_WHAT YOU SHOULD DO_
From the data, return each line holding the word "camera".

_Dataset items_
======
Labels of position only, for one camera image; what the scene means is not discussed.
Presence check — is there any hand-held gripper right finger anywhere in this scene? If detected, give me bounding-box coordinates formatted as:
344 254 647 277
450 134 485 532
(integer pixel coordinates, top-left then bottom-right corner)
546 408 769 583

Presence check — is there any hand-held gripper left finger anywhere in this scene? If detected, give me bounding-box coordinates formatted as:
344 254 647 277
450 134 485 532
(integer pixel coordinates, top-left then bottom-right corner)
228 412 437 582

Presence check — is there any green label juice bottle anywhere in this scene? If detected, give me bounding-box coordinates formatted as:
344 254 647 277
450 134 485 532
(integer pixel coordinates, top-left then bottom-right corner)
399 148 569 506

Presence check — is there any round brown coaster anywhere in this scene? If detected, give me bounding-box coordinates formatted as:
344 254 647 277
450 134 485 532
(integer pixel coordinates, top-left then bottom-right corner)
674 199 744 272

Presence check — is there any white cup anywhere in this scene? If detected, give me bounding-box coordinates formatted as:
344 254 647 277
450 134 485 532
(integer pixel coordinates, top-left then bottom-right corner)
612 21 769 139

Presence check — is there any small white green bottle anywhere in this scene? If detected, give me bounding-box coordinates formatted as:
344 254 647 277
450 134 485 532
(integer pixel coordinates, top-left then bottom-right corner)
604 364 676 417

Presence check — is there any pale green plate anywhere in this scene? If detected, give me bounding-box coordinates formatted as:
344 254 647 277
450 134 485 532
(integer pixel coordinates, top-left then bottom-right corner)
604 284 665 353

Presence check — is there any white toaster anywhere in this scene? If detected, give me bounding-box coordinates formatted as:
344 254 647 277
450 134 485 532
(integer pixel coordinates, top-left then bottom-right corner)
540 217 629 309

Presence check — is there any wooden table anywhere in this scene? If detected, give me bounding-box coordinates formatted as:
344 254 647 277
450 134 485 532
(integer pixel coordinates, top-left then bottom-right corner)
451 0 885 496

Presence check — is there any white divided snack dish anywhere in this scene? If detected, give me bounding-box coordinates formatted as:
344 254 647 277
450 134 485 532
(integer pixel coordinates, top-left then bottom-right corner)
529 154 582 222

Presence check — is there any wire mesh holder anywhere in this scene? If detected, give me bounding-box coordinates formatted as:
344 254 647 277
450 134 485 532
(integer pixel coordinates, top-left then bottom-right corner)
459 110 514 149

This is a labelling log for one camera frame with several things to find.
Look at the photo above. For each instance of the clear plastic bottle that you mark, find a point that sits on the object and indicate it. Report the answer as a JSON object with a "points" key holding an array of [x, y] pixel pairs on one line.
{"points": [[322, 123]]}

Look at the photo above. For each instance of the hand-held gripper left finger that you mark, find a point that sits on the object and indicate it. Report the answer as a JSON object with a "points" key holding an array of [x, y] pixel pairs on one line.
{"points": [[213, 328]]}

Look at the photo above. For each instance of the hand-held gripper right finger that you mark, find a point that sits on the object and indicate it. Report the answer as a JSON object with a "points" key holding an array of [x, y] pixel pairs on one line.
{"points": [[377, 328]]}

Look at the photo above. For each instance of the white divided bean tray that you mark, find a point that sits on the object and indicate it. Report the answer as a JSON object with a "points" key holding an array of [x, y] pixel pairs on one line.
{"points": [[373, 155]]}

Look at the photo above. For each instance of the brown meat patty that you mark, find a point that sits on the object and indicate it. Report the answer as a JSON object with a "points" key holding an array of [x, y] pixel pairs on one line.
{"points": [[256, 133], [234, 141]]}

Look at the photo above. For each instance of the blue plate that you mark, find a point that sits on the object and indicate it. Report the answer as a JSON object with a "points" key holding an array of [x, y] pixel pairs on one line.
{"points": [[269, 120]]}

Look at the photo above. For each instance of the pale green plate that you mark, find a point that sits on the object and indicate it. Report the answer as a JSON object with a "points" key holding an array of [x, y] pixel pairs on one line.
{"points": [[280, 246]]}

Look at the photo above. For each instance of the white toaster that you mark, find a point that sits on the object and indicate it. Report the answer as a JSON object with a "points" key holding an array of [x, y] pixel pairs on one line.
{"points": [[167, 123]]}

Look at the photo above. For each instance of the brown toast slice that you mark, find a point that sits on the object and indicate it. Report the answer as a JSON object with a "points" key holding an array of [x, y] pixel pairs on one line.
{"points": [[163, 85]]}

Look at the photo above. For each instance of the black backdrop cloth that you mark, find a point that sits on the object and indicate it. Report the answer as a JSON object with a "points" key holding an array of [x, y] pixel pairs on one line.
======
_SOLUTION_
Labels of position only, for one camera image; what the scene means is not discussed.
This is a labelling log for one camera frame with several things to find.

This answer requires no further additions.